■ Data:
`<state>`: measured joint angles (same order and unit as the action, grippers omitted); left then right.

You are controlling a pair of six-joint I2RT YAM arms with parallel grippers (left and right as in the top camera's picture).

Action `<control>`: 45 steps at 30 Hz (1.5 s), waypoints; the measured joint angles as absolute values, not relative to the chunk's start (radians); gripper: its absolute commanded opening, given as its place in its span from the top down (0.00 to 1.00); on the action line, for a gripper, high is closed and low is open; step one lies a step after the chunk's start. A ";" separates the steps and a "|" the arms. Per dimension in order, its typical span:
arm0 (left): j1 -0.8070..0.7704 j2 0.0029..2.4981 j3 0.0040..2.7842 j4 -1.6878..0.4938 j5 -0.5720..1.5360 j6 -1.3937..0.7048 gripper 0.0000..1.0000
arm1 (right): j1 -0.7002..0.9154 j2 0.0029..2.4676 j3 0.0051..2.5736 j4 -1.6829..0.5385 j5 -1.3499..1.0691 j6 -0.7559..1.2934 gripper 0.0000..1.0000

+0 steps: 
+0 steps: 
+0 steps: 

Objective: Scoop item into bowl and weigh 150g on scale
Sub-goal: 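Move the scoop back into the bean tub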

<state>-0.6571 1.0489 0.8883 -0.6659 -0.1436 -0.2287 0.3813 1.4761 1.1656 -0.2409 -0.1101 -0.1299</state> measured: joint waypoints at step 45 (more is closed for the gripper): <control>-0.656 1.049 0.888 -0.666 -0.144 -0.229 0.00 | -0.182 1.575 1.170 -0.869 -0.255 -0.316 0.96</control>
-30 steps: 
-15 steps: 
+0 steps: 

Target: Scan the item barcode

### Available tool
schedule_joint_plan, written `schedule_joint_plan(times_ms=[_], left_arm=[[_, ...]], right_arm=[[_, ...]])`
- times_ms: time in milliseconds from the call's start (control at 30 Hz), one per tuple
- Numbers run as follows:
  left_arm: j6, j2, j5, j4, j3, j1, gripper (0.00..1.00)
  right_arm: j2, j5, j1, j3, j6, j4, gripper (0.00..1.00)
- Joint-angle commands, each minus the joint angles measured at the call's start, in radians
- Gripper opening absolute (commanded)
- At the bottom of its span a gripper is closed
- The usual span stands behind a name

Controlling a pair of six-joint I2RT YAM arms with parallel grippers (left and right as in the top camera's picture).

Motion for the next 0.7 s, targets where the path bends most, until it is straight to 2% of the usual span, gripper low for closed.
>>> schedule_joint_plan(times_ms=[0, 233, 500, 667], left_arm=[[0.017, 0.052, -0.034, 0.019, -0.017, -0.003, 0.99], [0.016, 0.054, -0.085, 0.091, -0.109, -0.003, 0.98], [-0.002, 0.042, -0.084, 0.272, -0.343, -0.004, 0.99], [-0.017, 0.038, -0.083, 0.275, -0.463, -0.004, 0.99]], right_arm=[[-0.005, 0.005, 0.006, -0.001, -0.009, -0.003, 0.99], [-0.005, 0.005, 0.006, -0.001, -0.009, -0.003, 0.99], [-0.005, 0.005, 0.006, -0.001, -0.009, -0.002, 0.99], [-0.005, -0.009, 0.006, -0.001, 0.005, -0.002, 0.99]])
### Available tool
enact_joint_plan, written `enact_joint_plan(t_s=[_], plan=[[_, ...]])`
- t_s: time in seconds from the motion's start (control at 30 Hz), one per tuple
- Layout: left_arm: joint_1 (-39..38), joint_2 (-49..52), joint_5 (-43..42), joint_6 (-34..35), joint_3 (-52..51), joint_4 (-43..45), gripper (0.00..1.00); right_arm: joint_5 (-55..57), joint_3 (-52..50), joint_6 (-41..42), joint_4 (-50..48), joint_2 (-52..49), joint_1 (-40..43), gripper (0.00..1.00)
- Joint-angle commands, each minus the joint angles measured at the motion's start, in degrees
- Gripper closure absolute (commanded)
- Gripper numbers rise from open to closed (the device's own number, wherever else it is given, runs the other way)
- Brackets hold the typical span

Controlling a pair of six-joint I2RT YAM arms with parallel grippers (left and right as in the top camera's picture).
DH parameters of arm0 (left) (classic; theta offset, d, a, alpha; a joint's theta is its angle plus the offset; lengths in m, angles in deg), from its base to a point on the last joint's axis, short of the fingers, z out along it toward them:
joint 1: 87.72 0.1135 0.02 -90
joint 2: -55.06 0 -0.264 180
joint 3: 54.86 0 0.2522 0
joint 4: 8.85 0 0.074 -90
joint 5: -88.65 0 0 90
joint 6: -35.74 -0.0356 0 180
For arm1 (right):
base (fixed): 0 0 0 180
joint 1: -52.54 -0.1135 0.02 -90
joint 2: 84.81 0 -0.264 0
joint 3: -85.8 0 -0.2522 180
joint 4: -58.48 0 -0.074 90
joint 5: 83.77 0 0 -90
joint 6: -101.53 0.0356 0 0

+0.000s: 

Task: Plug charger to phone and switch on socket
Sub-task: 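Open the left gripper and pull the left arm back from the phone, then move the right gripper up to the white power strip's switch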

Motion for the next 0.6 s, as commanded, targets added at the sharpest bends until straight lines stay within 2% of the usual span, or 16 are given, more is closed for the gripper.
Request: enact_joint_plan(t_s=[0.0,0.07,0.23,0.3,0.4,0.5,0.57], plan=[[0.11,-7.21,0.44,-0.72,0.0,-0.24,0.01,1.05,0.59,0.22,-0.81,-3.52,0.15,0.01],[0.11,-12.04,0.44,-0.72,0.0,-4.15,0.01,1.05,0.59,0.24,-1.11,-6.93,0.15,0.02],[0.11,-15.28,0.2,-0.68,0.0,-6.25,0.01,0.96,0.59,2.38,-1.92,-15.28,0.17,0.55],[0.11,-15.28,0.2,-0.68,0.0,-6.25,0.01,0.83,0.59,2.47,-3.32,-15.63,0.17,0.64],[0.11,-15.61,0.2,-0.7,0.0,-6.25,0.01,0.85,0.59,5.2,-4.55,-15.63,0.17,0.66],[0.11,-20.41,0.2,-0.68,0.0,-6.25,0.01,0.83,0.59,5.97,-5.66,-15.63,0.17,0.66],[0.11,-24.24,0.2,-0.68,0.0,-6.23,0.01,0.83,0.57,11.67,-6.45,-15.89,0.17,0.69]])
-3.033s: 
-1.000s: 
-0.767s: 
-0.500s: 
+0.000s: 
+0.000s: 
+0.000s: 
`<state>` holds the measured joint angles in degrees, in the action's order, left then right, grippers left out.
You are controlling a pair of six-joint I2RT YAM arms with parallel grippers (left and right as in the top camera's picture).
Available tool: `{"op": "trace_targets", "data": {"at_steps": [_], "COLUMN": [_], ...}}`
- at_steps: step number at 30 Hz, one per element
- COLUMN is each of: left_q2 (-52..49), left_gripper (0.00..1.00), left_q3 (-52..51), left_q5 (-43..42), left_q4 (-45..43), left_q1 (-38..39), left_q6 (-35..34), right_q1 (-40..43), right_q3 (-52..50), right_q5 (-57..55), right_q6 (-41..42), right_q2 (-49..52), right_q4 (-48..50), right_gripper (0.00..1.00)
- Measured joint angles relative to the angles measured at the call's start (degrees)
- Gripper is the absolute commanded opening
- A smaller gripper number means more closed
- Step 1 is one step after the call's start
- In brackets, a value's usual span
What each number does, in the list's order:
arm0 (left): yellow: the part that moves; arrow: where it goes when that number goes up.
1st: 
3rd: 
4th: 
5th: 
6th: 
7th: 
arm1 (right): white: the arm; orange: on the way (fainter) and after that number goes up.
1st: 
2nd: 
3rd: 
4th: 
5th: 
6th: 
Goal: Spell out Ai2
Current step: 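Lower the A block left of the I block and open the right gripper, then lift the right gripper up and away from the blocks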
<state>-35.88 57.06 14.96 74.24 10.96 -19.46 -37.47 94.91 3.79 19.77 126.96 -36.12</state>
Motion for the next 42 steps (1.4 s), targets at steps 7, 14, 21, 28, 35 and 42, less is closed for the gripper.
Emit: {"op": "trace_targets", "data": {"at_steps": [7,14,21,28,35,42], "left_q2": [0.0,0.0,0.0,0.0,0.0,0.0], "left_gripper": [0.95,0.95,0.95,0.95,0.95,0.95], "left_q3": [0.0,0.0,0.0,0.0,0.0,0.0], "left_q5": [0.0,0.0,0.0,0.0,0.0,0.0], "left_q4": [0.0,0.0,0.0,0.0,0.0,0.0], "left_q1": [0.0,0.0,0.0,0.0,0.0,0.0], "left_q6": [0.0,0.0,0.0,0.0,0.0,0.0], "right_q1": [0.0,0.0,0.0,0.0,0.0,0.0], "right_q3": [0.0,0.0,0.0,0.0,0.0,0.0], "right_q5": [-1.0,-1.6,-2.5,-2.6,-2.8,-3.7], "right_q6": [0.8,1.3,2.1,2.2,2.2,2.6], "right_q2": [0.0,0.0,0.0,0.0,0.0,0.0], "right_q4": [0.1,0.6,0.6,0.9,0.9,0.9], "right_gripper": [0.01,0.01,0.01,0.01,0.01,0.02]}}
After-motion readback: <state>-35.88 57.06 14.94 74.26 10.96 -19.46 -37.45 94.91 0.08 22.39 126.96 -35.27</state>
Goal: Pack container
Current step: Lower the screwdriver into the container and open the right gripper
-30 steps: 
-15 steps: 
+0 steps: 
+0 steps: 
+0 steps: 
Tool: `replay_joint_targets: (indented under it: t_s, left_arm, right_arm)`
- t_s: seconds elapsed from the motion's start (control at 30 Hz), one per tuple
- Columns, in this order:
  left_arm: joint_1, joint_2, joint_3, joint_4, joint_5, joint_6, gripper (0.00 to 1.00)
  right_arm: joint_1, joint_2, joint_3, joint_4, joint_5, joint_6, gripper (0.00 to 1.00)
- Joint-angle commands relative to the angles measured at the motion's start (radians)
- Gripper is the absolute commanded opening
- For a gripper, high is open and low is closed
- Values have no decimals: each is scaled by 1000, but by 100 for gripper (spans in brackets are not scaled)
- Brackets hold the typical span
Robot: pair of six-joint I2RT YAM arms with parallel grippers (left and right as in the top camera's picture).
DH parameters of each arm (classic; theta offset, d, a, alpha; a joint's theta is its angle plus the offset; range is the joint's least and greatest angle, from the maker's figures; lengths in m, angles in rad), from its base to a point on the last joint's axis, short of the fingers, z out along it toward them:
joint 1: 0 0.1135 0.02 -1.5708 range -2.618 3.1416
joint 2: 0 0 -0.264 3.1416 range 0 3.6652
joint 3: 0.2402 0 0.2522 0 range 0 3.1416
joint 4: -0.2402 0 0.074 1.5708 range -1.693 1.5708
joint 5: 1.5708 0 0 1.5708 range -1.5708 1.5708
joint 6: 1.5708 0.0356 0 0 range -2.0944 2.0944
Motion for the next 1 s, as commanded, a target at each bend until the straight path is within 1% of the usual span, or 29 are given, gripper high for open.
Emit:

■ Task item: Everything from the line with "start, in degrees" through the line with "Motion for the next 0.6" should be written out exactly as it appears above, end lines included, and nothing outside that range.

■ Exercise response:
- Joint-angle commands, each minus the joint angles measured at the motion's start, in degrees
- Gripper closure absolute (commanded)
- Gripper numbers rise from open to closed (the device's own number, wherever else it is given, runs the other way)
- Brackets hold the typical span

Controlling a pair of six-joint I2RT YAM arms with parallel grippers (left and right as in the top camera's picture).
DH parameters of arm0 (left) (classic; theta offset, d, a, alpha; a joint's theta is its angle plus the offset; lengths in m, angles in deg), from its base to a point on the last joint's axis, short of the fingers, z out along it toward them:
joint 1: 87.72 0.1135 0.02 -90
joint 2: -55.06 0 -0.264 180
joint 3: 54.86 0 0.2522 0
joint 4: 8.85 0 0.074 -90
joint 5: -88.65 0 0 90
joint 6: -35.74 -0.0356 0 180
For arm1 (right):
base (fixed): 0 0 0 180
joint 1: -52.54 -0.1135 0.02 -90
joint 2: 84.81 0 -0.264 0
joint 3: -85.8 0 -0.2522 180
joint 4: -58.48 0 -0.074 90
joint 5: 83.77 0 0 -90
joint 6: -101.53 0.0356 0 0

+0.000s: 

Task: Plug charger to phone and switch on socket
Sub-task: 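Open the left gripper and pull the left arm back from the phone, then move the right gripper up to the white power strip's switch
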
Motion for the next 0.6 s, as commanded, targets added at the sharpest bends until straight lines stay within 2% of the usual span, or 16 are given, more is closed for the gripper.

The output contains nothing more.